Among the records, which lines hold the word "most"? Pick them out.

'''

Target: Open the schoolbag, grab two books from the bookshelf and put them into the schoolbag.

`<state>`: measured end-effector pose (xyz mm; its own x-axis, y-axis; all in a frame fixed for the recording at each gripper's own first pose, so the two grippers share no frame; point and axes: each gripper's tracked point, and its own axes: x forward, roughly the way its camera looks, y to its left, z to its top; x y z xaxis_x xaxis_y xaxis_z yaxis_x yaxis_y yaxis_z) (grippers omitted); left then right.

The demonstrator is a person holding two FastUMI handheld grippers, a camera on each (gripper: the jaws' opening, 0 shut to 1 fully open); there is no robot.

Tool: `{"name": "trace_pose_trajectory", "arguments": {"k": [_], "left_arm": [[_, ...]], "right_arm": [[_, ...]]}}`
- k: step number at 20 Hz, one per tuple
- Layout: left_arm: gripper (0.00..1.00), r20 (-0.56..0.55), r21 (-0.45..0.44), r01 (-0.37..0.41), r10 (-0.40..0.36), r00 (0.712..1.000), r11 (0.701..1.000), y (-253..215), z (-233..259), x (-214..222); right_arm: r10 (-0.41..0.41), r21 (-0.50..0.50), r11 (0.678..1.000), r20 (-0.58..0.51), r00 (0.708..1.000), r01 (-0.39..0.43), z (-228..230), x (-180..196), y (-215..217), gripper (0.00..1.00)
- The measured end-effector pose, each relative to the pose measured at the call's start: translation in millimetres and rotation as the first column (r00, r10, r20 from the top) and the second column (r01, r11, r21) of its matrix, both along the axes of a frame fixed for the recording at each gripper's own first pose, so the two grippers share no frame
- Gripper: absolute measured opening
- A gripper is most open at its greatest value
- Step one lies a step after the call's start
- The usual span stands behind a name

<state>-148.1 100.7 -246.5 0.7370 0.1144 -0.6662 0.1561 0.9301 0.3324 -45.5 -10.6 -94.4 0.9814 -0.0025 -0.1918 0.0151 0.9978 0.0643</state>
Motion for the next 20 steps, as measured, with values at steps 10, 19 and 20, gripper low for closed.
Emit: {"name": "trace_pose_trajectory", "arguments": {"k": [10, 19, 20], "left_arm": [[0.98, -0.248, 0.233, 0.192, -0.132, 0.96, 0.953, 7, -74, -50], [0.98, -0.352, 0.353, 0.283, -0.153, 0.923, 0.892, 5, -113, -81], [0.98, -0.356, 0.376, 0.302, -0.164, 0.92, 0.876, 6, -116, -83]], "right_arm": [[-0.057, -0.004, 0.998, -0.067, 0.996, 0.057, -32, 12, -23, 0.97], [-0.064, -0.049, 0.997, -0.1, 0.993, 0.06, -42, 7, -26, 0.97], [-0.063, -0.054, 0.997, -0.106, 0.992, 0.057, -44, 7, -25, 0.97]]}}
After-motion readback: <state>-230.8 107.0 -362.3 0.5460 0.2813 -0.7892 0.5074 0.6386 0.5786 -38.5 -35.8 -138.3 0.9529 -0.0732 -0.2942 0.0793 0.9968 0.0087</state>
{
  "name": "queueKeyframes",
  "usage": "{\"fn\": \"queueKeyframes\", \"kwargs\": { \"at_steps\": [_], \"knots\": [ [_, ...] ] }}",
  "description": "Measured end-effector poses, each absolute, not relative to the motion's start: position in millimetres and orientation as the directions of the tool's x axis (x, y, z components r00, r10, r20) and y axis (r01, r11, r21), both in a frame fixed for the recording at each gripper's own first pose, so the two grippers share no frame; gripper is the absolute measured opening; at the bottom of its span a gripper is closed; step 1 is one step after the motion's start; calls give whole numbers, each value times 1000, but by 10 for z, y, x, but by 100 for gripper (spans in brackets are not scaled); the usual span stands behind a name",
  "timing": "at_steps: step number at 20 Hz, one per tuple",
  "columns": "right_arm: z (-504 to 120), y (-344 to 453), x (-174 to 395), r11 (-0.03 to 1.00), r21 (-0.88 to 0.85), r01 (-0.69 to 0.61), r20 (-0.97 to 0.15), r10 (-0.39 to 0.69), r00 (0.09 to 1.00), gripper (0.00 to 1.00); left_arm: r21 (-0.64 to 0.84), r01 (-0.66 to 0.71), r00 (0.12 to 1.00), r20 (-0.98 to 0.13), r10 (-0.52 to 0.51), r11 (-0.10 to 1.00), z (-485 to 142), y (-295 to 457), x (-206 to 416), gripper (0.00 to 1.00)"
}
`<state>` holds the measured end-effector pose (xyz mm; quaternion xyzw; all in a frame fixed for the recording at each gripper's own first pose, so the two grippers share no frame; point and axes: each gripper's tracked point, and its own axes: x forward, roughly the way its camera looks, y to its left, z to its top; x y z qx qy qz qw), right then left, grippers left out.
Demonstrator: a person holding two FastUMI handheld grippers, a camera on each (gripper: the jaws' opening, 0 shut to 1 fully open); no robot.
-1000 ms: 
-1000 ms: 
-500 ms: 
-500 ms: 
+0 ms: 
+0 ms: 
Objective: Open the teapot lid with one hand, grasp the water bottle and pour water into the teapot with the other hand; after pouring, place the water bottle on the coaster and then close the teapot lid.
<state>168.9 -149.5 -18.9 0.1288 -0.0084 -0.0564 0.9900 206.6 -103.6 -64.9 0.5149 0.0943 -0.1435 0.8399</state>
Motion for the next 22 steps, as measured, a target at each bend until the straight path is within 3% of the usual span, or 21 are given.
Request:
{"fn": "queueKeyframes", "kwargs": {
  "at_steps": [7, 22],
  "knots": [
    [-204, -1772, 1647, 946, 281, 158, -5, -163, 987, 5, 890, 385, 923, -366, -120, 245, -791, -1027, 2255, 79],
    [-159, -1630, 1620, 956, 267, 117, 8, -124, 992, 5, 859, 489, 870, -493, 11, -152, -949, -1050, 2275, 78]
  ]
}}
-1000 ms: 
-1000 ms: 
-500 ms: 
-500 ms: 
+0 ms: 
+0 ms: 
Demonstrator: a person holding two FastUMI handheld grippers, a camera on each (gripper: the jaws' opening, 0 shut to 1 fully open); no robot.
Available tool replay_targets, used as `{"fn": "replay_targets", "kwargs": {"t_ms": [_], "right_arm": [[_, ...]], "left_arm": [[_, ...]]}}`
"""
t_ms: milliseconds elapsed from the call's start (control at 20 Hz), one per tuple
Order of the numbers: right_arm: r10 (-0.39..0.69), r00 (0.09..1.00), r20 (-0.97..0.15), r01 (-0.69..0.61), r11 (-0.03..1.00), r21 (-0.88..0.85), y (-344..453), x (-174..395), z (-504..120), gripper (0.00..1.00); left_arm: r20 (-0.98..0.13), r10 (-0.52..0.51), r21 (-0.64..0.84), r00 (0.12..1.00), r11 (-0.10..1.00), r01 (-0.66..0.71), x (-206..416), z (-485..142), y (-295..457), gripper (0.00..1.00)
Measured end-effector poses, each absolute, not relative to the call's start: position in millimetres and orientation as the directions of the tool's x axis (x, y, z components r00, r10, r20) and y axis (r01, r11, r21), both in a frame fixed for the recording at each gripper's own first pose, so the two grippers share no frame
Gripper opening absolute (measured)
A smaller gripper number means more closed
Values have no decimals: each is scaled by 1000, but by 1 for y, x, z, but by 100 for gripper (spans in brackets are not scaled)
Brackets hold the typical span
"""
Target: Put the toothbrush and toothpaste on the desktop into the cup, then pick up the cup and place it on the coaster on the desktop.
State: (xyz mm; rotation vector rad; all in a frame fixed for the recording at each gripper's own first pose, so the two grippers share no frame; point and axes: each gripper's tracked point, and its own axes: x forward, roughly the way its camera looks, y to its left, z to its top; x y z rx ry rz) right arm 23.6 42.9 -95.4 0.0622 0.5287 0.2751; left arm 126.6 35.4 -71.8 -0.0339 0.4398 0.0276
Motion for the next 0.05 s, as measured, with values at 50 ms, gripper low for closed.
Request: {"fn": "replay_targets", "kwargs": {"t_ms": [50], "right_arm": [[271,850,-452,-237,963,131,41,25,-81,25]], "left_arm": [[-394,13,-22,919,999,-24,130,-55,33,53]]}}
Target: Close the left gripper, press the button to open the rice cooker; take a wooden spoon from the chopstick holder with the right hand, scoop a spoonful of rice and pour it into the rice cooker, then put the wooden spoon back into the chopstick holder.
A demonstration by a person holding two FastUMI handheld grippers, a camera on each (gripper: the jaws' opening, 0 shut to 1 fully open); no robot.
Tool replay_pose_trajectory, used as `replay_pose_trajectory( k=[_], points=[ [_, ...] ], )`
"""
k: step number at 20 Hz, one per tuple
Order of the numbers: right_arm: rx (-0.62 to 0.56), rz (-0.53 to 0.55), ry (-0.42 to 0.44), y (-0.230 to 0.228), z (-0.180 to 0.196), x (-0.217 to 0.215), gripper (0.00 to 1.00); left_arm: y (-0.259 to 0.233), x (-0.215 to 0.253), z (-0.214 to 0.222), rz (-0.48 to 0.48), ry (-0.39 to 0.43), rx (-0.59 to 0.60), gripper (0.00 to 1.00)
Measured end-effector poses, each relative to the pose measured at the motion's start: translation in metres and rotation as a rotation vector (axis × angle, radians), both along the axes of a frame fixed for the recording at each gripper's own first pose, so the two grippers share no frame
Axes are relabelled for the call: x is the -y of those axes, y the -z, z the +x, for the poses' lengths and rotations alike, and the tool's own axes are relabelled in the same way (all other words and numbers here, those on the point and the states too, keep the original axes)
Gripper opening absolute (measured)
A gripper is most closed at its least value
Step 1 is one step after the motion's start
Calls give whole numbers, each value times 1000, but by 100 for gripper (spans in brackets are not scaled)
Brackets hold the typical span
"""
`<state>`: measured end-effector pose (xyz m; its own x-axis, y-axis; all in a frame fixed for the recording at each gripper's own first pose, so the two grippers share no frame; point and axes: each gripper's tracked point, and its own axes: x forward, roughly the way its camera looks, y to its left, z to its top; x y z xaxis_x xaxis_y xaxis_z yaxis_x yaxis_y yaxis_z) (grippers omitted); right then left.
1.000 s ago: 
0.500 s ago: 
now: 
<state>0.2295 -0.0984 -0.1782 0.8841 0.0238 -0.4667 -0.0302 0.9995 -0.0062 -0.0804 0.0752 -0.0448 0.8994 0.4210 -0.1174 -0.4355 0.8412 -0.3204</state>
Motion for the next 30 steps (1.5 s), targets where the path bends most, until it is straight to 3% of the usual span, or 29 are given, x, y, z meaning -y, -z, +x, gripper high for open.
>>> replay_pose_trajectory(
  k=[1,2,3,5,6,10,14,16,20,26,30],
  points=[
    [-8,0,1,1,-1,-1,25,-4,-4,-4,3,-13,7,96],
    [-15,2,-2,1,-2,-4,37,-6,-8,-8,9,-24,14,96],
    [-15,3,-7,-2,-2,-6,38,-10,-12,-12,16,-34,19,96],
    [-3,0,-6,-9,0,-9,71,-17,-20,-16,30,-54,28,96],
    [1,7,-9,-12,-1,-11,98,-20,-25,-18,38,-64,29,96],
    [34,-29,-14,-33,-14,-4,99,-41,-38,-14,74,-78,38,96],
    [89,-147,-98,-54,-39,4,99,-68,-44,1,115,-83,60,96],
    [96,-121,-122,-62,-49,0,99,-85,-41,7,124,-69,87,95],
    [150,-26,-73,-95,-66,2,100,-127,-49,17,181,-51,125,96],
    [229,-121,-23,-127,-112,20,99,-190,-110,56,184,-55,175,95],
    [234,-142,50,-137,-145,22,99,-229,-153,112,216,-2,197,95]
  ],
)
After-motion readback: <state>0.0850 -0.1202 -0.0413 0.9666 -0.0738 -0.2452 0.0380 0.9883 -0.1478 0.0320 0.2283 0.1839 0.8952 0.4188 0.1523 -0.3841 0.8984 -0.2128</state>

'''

== TASK RESULT ==
- A gripper is most open at its greatest value
A gripper is most closed at its least value
Motion for the next 30 steps (1.5 s), targets where the path bends most, until it is straight to 3% of the usual span, or 29 are given, x, y, z meaning -y, -z, +x, gripper high for open.

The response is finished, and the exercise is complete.